EXERCISE DIRECTIONS: Wherever a line holds the word "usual", copy that line from the data.
--- INPUT DATA Enclosed Below ---
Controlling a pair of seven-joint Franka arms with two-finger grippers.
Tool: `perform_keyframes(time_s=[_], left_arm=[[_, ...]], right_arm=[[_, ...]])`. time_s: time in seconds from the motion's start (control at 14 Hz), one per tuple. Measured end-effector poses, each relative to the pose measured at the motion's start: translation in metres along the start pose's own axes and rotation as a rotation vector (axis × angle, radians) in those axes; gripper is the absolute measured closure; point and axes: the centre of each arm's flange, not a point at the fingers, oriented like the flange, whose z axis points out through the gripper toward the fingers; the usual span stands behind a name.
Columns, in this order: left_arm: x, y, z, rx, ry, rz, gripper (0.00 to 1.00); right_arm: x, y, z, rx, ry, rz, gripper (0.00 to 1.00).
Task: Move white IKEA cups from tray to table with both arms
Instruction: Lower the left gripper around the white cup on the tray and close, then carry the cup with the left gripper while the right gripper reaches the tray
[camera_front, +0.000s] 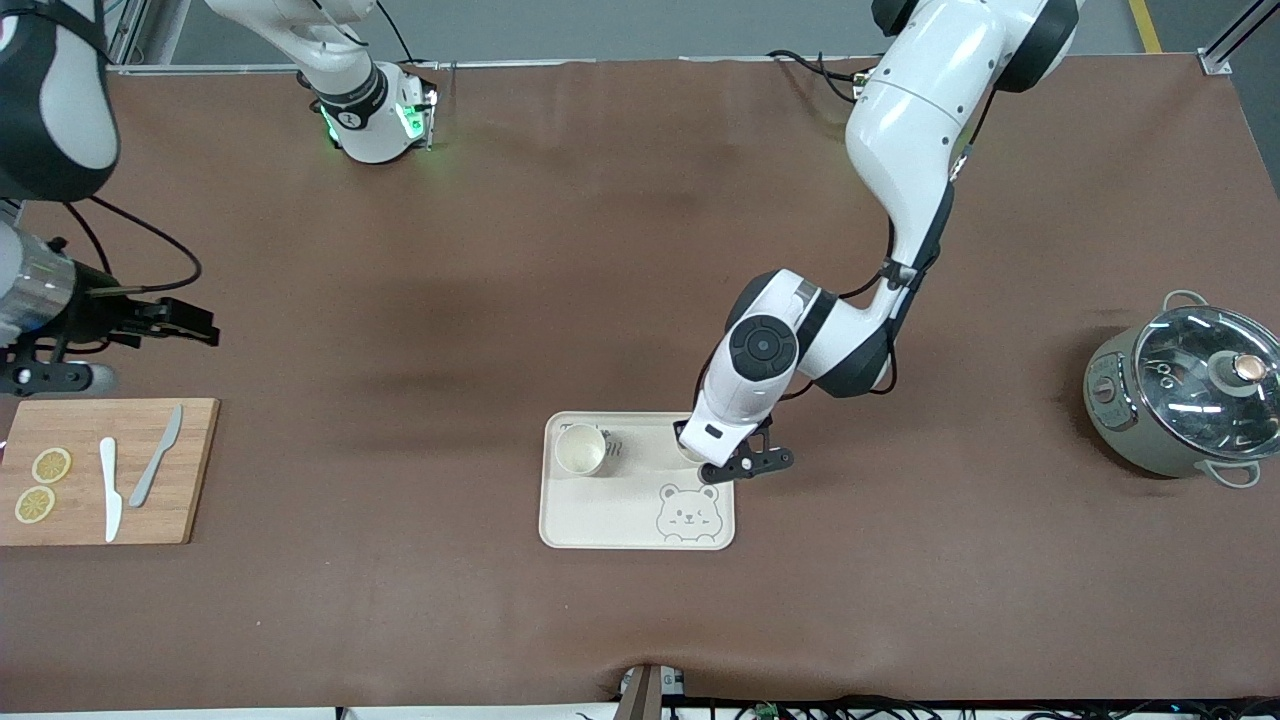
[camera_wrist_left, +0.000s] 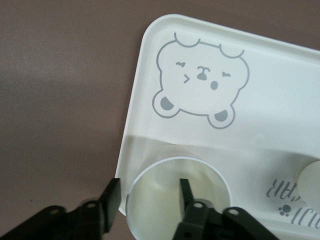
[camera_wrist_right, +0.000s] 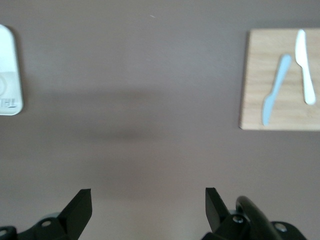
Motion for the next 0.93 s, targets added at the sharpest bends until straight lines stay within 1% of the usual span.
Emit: perform_keyframes(time_s=[0.07, 0.14, 0.21, 0.29, 0.43, 0.57, 0.79, 0.86, 0.93], left_arm=[[0.000, -0.001, 0.005, 0.001, -0.002, 0.000, 0.63], [0.000, -0.001, 0.009, -0.001, 0.000, 0.000, 0.74], [0.000, -0.001, 0.012, -0.004, 0.002, -0.001, 0.86], [0.000, 0.000, 0.014, -0.007, 0.005, 0.000, 0.95], [0.002, 0.001, 0.009, -0.016, 0.015, -0.001, 0.96], [0.011, 0.003, -0.006, -0.034, 0.039, -0.006, 0.96], [0.037, -0.015, -0.056, -0.047, 0.073, -0.036, 0.96], [0.047, -0.027, -0.076, -0.042, 0.075, -0.043, 0.96], [0.056, -0.041, -0.095, -0.034, 0.075, -0.046, 0.96]], right_arm=[[0.001, -0.015, 0.000, -0.001, 0.006, 0.018, 0.00], [0.001, -0.026, 0.001, -0.001, 0.007, 0.060, 0.00], [0.002, -0.036, 0.004, -0.001, 0.003, 0.101, 0.00], [0.003, -0.046, 0.008, 0.004, -0.003, 0.132, 0.00], [0.009, -0.064, 0.019, 0.033, -0.018, 0.179, 0.00], [0.018, -0.064, 0.029, 0.045, -0.027, 0.195, 0.00], [0.027, -0.052, 0.038, 0.054, -0.036, 0.218, 0.00], [0.030, -0.057, 0.043, 0.059, -0.034, 0.213, 0.00], [0.035, -0.064, 0.048, 0.065, -0.020, 0.204, 0.00]])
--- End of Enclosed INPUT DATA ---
RESPONSE AREA:
Tool: `perform_keyframes(time_s=[_], left_arm=[[_, ...]], right_arm=[[_, ...]])`. time_s: time in seconds from the motion's start (control at 14 Hz), one per tuple. Measured end-effector poses, each relative to the pose measured at the motion's start: translation in metres along the start pose's own axes and rotation as a rotation vector (axis × angle, radians) in those axes; gripper is the absolute measured closure; point and axes: the centre of each arm's flange, not a point at the fingers, oriented like the flange, whose z axis points out through the gripper toward the fingers; the usual span stands behind a name.
Motion for the next 0.93 s, targets added at the sharpest bends until straight lines stay within 1% of the usual span.

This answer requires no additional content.